Your objective
From the data that follows, set down exactly the lines from the one with "Labels of position" through the one with "Would you kindly segment the <item>right", counting both. Pictures stay out.

--

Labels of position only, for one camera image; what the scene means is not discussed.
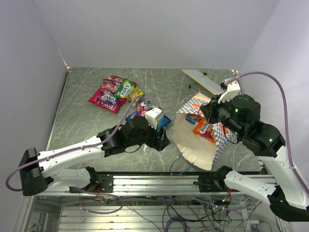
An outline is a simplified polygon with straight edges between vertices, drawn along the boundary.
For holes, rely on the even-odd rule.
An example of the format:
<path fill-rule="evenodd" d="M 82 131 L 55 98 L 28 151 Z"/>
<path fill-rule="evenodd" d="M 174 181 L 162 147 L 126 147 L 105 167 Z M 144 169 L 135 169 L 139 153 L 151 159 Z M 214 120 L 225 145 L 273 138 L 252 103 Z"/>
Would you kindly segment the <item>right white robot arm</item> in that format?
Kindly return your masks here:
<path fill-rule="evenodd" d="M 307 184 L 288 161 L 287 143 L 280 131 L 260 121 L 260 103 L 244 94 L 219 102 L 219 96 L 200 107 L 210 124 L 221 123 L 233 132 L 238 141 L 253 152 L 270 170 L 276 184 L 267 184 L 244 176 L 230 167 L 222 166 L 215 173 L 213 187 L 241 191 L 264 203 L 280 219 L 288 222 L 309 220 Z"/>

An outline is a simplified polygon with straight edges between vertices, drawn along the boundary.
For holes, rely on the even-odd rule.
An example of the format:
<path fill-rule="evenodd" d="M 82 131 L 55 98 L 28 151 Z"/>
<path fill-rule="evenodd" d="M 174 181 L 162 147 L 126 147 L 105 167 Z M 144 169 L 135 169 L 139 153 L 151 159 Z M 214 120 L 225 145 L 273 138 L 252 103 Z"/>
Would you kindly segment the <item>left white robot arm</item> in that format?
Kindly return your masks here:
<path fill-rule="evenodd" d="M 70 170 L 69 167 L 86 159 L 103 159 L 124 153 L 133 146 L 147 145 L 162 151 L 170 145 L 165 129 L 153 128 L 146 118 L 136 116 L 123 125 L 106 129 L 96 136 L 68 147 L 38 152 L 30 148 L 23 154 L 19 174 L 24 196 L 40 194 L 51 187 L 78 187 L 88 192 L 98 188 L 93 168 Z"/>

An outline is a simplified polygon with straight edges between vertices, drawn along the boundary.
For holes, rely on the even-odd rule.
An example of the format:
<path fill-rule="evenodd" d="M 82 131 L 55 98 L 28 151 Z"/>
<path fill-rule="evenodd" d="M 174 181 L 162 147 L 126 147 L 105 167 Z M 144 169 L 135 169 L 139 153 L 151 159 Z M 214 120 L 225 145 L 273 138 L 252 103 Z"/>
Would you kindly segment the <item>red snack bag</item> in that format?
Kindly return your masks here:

--

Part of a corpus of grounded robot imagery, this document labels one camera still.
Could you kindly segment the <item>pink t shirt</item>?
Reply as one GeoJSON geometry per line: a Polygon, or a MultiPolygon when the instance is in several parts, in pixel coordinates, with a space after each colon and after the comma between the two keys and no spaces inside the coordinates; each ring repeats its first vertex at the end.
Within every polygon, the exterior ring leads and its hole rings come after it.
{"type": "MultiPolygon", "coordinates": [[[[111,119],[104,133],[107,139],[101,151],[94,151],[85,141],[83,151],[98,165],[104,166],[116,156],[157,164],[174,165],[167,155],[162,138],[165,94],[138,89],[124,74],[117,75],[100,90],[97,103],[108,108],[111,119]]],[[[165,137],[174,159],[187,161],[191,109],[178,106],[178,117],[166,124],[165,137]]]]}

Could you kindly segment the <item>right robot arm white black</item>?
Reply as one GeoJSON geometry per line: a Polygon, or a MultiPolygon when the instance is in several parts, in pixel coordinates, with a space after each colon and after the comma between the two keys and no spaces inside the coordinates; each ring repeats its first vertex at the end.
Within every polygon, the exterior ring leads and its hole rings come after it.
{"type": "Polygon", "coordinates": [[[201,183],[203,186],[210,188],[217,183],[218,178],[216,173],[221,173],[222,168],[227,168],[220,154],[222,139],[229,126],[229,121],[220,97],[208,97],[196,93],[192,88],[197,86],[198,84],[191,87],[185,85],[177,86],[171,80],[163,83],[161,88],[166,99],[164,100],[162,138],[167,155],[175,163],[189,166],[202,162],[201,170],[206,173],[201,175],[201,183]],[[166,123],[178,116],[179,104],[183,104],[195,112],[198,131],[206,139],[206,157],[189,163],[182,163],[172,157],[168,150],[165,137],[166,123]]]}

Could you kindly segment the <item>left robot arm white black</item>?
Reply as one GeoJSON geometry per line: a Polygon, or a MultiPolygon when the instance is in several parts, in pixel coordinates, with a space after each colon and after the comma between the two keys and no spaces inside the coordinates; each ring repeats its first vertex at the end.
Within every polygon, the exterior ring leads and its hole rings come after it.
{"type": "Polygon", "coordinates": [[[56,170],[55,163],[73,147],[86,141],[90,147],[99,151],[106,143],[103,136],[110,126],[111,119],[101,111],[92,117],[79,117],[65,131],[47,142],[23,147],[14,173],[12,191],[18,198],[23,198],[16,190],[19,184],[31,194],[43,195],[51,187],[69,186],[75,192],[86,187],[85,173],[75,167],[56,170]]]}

--

Problem solution
Labels of position only, for one camera image; what the scene means is not discussed.
An outline is a simplified polygon with straight edges between vertices, drawn along the boundary.
For holes, rely on the even-odd rule.
An example of the format:
<path fill-rule="evenodd" d="M 82 131 L 55 98 L 28 151 Z"/>
<path fill-rule="evenodd" d="M 174 181 L 162 147 L 126 147 L 105 167 Z M 144 169 L 135 169 L 139 153 L 151 159 Z M 214 120 L 225 145 L 273 138 L 252 103 Z"/>
Would you kindly segment the <item>right white robot arm</item> in that format?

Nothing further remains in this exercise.